All of the data below is to be printed again exactly.

■ DATASET EXCERPT:
====================
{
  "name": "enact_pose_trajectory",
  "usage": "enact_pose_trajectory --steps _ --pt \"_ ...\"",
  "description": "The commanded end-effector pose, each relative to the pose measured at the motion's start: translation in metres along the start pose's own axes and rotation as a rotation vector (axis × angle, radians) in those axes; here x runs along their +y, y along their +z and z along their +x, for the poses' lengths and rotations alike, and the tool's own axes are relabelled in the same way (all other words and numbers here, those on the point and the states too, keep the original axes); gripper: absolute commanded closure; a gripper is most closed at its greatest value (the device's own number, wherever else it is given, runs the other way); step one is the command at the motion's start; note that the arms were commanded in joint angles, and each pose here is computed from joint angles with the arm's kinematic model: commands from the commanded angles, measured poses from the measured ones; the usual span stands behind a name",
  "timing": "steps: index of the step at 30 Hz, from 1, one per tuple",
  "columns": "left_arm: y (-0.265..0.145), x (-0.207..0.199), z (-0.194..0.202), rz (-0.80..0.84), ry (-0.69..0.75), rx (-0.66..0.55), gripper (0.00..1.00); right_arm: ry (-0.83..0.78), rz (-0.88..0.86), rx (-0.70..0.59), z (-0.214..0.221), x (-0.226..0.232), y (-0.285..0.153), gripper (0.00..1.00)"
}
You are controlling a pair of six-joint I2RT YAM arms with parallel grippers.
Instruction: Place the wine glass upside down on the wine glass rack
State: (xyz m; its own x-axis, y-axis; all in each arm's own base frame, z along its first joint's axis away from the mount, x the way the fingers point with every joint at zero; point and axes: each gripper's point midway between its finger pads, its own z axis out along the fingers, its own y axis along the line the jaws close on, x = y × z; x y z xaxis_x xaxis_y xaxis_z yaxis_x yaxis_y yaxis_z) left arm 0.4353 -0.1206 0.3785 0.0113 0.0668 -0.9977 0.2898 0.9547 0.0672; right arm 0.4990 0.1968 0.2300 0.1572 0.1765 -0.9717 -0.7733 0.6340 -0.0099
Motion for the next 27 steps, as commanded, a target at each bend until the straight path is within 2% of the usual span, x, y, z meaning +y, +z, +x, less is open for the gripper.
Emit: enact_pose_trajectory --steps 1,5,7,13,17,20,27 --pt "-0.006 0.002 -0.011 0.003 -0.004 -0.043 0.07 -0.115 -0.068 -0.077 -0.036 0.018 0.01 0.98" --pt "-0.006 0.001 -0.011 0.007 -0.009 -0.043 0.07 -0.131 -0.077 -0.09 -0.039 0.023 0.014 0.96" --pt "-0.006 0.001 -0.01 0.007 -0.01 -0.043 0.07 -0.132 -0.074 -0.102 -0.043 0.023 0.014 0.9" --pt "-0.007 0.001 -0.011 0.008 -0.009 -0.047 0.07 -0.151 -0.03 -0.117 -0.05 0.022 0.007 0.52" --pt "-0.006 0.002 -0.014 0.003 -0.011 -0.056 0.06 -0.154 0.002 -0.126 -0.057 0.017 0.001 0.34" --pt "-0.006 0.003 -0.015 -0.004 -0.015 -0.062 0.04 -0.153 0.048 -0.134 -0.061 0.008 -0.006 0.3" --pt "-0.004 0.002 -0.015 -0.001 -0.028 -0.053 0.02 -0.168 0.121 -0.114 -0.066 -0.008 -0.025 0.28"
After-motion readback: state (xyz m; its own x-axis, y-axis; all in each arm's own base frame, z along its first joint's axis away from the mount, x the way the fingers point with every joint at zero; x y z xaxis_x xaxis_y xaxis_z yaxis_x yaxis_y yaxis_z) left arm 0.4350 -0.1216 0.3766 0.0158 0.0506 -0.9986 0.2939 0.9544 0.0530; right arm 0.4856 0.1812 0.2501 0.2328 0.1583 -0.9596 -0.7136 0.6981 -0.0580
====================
■ OUTPUT:
{
  "name": "enact_pose_trajectory",
  "usage": "enact_pose_trajectory --steps _ --pt \"_ ...\"",
  "description": "The commanded end-effector pose, each relative to the pose measured at the motion's start: translation in metres along the start pose's own axes and rotation as a rotation vector (axis × angle, radians) in those axes; here x runs along their +y, y along their +z and z along their +x, for the poses' lengths and rotations alike, and the tool's own axes are relabelled in the same way (all other words and numbers here, those on the point and the states too, keep the original axes); gripper: absolute commanded closure; a gripper is most closed at its greatest value (the device's own number, wherever else it is given, runs the other way); step one is the command at the motion's start; note that the arms were commanded in joint angles, and each pose here is computed from joint angles with the arm's kinematic model: commands from the commanded angles, measured poses from the measured ones; the usual span stands behind a name",
  "timing": "steps: index of the step at 30 Hz, from 1, one per tuple",
  "columns": "left_arm: y (-0.265..0.145), x (-0.207..0.199), z (-0.194..0.202), rz (-0.80..0.84), ry (-0.69..0.75), rx (-0.66..0.55), gripper (0.00..1.00); right_arm: ry (-0.83..0.78), rz (-0.88..0.86), rx (-0.70..0.59), z (-0.214..0.221), x (-0.226..0.232), y (-0.285..0.153), gripper (0.00..1.00)"
}
You are controlling a pair of six-joint I2RT YAM arms with parallel grippers.
Instruction: Place the wine glass upside down on the wine glass rack
State: (xyz m; its own x-axis, y-axis; all in each arm's own base frame, z along its first joint's axis away from the mount, x the way the fingers point with every joint at zero; point and axes: each gripper's point midway between its finger pads, its own z axis out along the fingers, its own y axis along the line the jaws close on, x = y × z; x y z xaxis_x xaxis_y xaxis_z yaxis_x yaxis_y yaxis_z) left arm 0.4353 -0.1206 0.3785 0.0113 0.0668 -0.9977 0.2898 0.9547 0.0672; right arm 0.4990 0.1968 0.2300 0.1572 0.1765 -0.9717 -0.7733 0.6340 -0.0099
Motion for the next 27 steps, as commanded, a target at each bend until the straight path is within 2% of the usual span, x, y, z meaning +y, +z, +x, less is open for the gripper.
Emit: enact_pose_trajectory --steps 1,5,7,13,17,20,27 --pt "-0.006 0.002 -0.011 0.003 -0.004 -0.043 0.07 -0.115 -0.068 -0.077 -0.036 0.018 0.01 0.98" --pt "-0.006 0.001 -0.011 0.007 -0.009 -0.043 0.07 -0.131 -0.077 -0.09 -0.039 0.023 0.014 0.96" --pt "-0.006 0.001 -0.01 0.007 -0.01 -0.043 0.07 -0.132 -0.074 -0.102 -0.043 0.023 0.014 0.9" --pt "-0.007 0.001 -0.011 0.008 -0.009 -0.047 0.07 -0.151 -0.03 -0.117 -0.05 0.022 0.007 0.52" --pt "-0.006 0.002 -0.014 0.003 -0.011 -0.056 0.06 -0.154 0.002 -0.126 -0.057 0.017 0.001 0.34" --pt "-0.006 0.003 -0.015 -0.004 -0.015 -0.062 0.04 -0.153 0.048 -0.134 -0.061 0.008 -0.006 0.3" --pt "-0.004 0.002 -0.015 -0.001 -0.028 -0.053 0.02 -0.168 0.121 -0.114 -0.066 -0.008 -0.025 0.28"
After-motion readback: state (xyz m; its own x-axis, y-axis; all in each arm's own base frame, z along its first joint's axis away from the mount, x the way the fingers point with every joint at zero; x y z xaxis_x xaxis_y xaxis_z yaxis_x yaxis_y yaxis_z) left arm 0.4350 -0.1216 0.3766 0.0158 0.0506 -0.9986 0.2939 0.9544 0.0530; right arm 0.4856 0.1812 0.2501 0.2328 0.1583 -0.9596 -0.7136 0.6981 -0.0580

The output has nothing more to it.